Technically speaking, one of my daughters pooped in a country club pool as a toddler. So they shut the place down. In front of us. With yellow caution tape. Giving you-should-be-ashamed-of-yourself looks as they were doing it. Like a crime happened.
Am I still qualified to write this article? I'm going to guess, yes.
No big deal. It happens. At the time of the incident, she'd pretty much mastered the potty training thing ... but apparently not as well as I'd thought.
I remember wanting to cry for my little girl and her big worried eyes when she realized what she accidentally did, but my bigger goal was to not let her feel embarrassed and ashamed over something that I should've tried to avoid ahead of time. ("No! She doesn't need swim diapers anymore!" Nice fail, mom.)
What do you do if your toddler lets it slip and rip in a pool? Try these tactics to save face:
1. Act natural
Stay calm. Stay focused. Stay quiet. The goal is to get out of the pool with as little spectacle as possible.
As in, don't completely flip out and go nuts yelling or laughing at your kid in front of all sorts of strangers (unless your kid is older, knows better and did it on purpose to try and be funny or something ... then I give full permission to get mad). Stay calm. Stay focused. Stay quiet. The goal is to get out of the pool with as little spectacle as possible.
2. Scan the water
Before you make your swift exit onto the deck, make sure you aren't leaving any floaters behind, if you get what I mean. If you see one, snatch it up (say what? you heard me). Get that little turd into a towel or something before anyone sees it and pinpoints your kid as the guilty one. Protect your little pooper from pointing fingers. Because pointing fingers can be mean and scary to someone who is pretty sure they did something socially unacceptable and scared of whether or not they're going to get in trouble for it.
3. Move quickly
As quickly and safely as possible, that is, while dripping wet. Make a (careful) dash for the bathrooms to further investigate the situation. Tell your child to move fast ... calmly and quietly. Tell them that the bathrooms might have lollipops if you need to kick them into second gear. Just get out of sight. I repeat: quickly.
4. Approach the lifeguard before someone else does
In our previous case, one of the friends we were with vehemently reported our situation to the lifeguard before I even finished scanning the water for those floaters I was referring to in point No. 2. In a blink, two staff members with their preppy shirts on immediately swooped over with their fancy yellow tape marked 'caution' and practically escorted us out of the pool. Yes, I know it is a health issue, but I felt violated. I felt tattled on. I felt angry. It was an accident for God's sake! She's barely even 3! There were no floaters! People were looking and whispering, before I even really knew what was happening. We were the scolded ones. Get to the lifeguard first ... if for nothing else than to be covert.
5. Call it a day
OK maybe you don't have to, but we did. I wanted my girls out of there ... I do my best to raise tough cookies, but small kids can get sensitive when it comes to their bodily functions. I saw my little girl looking more and more worried and semi-humiliated, and I wasn't going to let this common slip up provoke a potential regression of our potty skills. No way. Time to go home (and practice our restroom skills some more).

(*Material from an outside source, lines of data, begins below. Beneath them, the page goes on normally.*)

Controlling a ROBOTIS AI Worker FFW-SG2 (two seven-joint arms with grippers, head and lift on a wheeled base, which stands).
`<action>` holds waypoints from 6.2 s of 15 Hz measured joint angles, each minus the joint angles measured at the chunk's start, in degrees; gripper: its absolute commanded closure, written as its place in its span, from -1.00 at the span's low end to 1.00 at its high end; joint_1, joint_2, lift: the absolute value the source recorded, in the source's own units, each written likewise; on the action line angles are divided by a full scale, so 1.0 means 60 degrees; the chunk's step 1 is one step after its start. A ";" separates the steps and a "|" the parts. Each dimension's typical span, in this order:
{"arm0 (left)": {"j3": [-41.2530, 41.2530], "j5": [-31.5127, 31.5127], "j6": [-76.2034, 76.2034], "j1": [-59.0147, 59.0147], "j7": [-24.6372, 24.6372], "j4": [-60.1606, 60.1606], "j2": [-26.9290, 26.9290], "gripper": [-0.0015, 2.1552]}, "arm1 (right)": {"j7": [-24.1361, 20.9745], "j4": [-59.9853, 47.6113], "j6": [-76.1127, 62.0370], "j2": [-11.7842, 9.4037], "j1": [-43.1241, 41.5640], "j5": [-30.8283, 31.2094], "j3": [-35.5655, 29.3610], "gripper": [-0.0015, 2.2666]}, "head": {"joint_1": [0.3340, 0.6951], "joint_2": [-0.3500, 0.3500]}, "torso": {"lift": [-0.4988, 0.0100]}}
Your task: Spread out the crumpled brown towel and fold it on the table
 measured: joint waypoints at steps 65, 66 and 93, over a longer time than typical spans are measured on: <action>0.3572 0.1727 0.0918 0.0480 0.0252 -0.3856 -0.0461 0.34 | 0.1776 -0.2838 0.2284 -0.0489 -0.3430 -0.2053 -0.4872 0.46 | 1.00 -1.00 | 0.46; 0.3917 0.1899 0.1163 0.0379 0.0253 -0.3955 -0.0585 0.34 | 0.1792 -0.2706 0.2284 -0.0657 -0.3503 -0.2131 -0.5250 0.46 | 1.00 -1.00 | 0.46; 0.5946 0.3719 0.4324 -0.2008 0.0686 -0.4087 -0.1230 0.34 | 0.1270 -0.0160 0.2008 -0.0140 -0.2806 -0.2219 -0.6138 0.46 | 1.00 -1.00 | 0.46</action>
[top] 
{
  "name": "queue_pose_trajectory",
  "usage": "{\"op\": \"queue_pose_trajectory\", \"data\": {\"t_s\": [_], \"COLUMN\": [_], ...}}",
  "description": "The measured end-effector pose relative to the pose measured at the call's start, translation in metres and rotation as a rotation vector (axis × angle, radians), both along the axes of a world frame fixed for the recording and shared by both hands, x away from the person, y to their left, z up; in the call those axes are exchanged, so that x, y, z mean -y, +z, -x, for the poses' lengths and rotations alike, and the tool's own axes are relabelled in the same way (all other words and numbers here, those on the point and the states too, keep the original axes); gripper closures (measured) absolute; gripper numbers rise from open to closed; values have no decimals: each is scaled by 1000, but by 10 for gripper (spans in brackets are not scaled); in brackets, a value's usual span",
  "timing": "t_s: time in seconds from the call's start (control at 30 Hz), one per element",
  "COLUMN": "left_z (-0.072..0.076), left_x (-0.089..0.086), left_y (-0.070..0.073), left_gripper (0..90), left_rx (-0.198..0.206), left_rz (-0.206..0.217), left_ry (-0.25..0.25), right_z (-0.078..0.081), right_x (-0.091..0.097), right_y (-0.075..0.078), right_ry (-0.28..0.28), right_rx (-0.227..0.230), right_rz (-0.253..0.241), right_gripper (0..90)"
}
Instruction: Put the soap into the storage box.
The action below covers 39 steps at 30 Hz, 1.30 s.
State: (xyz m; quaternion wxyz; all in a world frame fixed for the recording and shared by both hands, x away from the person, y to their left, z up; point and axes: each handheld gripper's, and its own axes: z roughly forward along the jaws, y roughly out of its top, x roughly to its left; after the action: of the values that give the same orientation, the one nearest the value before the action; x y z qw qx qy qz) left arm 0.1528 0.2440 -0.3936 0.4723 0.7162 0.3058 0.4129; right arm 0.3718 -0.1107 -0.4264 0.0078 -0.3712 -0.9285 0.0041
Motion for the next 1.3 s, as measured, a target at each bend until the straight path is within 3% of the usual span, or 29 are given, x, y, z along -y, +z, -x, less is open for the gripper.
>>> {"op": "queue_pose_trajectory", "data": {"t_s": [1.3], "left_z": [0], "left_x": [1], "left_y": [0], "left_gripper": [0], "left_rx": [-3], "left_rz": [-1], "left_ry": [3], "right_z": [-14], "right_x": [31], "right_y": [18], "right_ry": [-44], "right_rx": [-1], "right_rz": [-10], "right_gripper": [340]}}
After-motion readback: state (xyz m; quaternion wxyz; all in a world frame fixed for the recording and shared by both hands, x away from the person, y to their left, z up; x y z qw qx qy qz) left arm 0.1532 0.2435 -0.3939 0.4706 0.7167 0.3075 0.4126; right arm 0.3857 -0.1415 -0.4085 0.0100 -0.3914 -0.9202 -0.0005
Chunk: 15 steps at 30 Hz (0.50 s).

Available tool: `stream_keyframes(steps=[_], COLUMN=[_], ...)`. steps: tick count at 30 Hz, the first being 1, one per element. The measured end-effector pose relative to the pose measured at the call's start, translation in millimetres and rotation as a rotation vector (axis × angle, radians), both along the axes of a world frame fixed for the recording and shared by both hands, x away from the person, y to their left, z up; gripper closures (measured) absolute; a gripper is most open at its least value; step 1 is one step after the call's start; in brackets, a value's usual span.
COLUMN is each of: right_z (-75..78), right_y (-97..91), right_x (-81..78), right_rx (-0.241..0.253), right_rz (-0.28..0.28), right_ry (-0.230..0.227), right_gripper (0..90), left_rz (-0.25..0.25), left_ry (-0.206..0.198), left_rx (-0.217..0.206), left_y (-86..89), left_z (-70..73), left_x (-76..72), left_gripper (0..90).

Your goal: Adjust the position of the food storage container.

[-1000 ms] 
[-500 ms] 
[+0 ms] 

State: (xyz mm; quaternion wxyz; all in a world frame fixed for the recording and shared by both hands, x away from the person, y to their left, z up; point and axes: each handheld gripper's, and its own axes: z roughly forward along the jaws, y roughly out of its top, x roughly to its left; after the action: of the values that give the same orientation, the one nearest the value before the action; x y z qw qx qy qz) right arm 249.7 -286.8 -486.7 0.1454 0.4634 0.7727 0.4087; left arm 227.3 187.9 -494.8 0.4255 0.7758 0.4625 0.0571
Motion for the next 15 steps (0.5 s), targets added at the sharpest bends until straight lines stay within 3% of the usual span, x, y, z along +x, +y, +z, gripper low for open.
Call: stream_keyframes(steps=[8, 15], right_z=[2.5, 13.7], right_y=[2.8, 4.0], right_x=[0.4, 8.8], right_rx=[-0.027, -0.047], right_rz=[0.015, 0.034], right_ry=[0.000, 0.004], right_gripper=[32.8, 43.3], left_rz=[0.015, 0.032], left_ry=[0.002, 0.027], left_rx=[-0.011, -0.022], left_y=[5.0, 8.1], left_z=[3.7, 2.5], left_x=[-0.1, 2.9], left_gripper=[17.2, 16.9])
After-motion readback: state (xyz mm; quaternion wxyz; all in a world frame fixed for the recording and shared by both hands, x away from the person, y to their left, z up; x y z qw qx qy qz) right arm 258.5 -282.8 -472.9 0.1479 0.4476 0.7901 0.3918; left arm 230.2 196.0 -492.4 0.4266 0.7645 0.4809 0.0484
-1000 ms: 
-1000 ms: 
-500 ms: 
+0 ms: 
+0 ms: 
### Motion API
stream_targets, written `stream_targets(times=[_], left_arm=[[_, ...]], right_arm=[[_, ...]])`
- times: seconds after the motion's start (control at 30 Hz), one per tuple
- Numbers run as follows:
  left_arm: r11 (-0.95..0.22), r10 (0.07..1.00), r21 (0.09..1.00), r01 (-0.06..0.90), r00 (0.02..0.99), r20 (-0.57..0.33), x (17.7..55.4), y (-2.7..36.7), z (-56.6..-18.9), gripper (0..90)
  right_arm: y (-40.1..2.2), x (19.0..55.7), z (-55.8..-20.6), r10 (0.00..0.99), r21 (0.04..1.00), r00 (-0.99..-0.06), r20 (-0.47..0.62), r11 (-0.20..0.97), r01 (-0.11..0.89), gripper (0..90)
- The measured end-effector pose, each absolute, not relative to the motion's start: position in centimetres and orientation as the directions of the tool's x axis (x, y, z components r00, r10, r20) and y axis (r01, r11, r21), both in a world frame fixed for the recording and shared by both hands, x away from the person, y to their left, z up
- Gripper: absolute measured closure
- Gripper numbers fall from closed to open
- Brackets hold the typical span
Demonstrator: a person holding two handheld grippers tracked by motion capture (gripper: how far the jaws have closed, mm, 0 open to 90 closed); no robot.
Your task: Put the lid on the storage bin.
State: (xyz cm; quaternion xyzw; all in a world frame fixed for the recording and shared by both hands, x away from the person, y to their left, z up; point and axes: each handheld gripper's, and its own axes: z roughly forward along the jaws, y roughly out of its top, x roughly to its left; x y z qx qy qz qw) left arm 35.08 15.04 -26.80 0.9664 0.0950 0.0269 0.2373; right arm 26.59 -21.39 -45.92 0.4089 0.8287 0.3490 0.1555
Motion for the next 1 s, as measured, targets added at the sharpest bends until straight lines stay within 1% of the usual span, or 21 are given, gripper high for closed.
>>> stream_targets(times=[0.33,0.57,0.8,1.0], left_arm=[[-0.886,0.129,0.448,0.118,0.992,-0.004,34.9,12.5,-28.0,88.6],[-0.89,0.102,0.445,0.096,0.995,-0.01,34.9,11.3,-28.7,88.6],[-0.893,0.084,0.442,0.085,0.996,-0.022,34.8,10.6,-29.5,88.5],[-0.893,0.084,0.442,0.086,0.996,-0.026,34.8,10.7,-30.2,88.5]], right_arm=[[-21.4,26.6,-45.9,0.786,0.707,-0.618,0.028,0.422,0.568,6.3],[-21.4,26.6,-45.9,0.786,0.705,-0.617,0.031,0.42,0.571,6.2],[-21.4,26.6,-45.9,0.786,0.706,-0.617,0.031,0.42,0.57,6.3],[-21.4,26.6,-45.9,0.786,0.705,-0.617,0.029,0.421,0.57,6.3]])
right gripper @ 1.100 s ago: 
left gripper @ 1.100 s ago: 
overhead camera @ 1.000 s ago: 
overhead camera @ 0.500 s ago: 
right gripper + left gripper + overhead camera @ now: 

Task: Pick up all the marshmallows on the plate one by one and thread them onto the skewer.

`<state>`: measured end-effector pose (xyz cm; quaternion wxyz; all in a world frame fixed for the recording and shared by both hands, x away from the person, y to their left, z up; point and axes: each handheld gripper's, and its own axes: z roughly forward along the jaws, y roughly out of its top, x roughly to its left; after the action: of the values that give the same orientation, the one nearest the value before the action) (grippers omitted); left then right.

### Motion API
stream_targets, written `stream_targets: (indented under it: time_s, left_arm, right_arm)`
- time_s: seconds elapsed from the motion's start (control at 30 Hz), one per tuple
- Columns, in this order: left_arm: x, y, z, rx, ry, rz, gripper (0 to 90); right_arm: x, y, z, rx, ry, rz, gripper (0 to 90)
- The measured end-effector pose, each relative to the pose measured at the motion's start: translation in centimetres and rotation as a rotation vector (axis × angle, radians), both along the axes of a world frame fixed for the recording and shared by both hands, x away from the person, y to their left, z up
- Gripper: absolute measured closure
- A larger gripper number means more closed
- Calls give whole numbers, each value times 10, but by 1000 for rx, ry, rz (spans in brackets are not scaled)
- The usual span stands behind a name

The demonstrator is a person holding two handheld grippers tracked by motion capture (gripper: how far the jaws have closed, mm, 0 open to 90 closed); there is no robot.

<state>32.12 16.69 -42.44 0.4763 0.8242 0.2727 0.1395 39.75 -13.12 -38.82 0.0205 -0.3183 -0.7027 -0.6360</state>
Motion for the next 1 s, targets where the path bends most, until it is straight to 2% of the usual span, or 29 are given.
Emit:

And if anyone questions you? Deny, deny, deny. (Why not?)
I realize that this article is total and ridiculous common sense (duh), but I also remember the urgent and heartbreaking wait-how-should-I-handle-this feeling I encountered when this happened to us a few years ago. Looking back, I realize I should've called our friends out for selling us out so mercilessly. Kids pee. Kids poop. And sometimes it happens in a pool with preppy strangers and pointing fingers. Don't panic. This poo (or pee) shall pass.